| Your objective |
Copy all lines below exactly as written. Leave pictures out.

| Collected material |
________________

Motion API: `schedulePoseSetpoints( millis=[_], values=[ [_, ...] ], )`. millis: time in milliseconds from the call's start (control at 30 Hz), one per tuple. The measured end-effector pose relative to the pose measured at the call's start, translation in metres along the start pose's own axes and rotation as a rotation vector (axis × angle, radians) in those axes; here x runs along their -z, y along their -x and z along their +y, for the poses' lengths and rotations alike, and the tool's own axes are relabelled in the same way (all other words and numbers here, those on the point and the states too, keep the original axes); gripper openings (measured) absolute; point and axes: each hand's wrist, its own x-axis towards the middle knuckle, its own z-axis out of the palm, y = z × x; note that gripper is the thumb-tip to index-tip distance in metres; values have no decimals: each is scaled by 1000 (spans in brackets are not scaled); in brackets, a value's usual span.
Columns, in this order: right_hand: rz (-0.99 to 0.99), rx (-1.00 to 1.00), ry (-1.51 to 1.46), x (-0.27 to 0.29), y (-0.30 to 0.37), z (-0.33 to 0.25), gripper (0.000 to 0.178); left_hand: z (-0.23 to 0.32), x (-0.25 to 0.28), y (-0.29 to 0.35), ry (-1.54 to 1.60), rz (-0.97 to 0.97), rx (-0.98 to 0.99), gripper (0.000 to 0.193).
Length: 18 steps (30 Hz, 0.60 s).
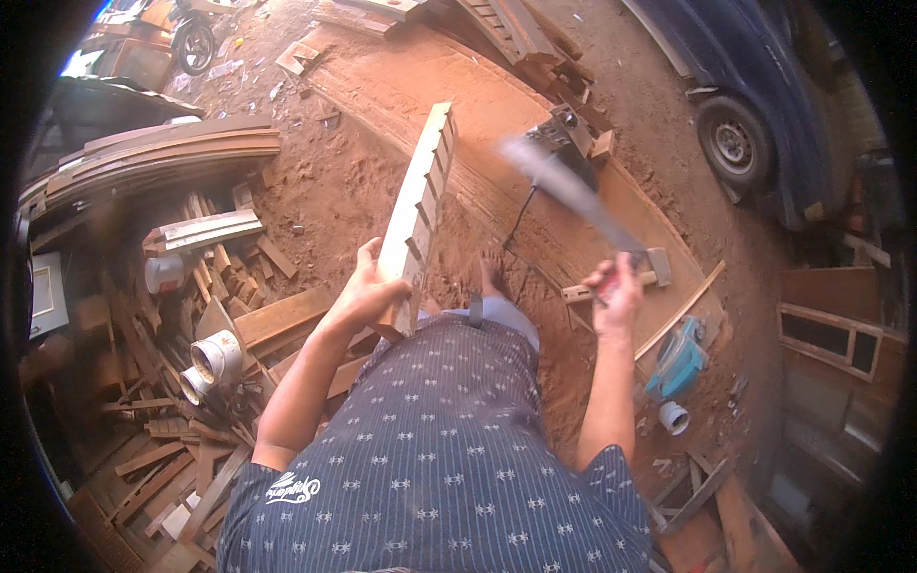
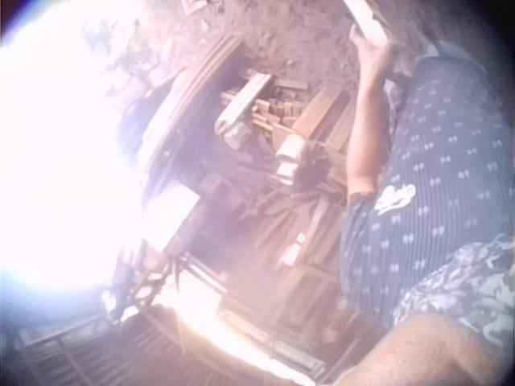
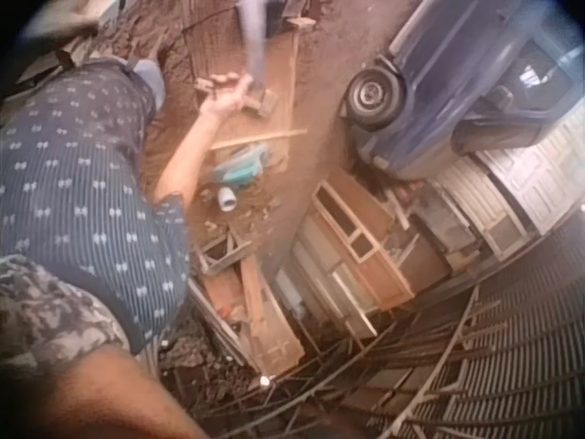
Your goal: The person uses a circular saw to cut a long wooden plank into smaller pieces. They measure and mark the wood with a square ruler, then cut along the lines. The person inspects the cut pieces and stacks them on a pile.
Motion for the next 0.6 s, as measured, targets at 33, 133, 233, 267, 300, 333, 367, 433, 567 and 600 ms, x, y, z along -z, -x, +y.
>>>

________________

| Solution |
Motion API: `schedulePoseSetpoints( millis=[_], values=[ [_, ...] ], )`. millis: time in milliseconds from the call's start (control at 30 Hz), one per tuple. The measured end-effector pose relative to the pose measured at the call's start, translation in metres along the start pose's own axes and rotation as a rotation vector (axis × angle, radians) in those axes; here x runs along their -z, y along their -x and z along their +y, for the poses' lengths and rotations alike, and the tool's own axes are relabelled in the same way (all other words and numbers here, those on the point and the states too, keep the original axes); gripper openings (measured) absolute; point and axes: each hand's wrist, its own x-axis towards the middle knuckle, its own z-axis out of the palm, y = z × x; note that gripper is the thumb-tip to index-tip distance in metres; values have no decimals: each is scaled by 1000 (spans in brackets are not scaled); in brackets, a value's usual span.
Columns, in this order: right_hand: rz (-0.99 to 0.99), rx (-1.00 to 1.00), ry (-1.51 to 1.46), x (-0.27 to 0.29), y (-0.30 to 0.37), z (-0.33 to 0.25), gripper (0.000 to 0.178); left_hand: z (-0.23 to 0.32), x (-0.25 to 0.28), y (-0.29 to 0.35), ry (-1.54 to 1.60), rz (-0.97 to 0.97), rx (-0.98 to 0.99), gripper (0.000 to 0.193).
Length: 18 steps (30 Hz, 0.60 s).
Your goal: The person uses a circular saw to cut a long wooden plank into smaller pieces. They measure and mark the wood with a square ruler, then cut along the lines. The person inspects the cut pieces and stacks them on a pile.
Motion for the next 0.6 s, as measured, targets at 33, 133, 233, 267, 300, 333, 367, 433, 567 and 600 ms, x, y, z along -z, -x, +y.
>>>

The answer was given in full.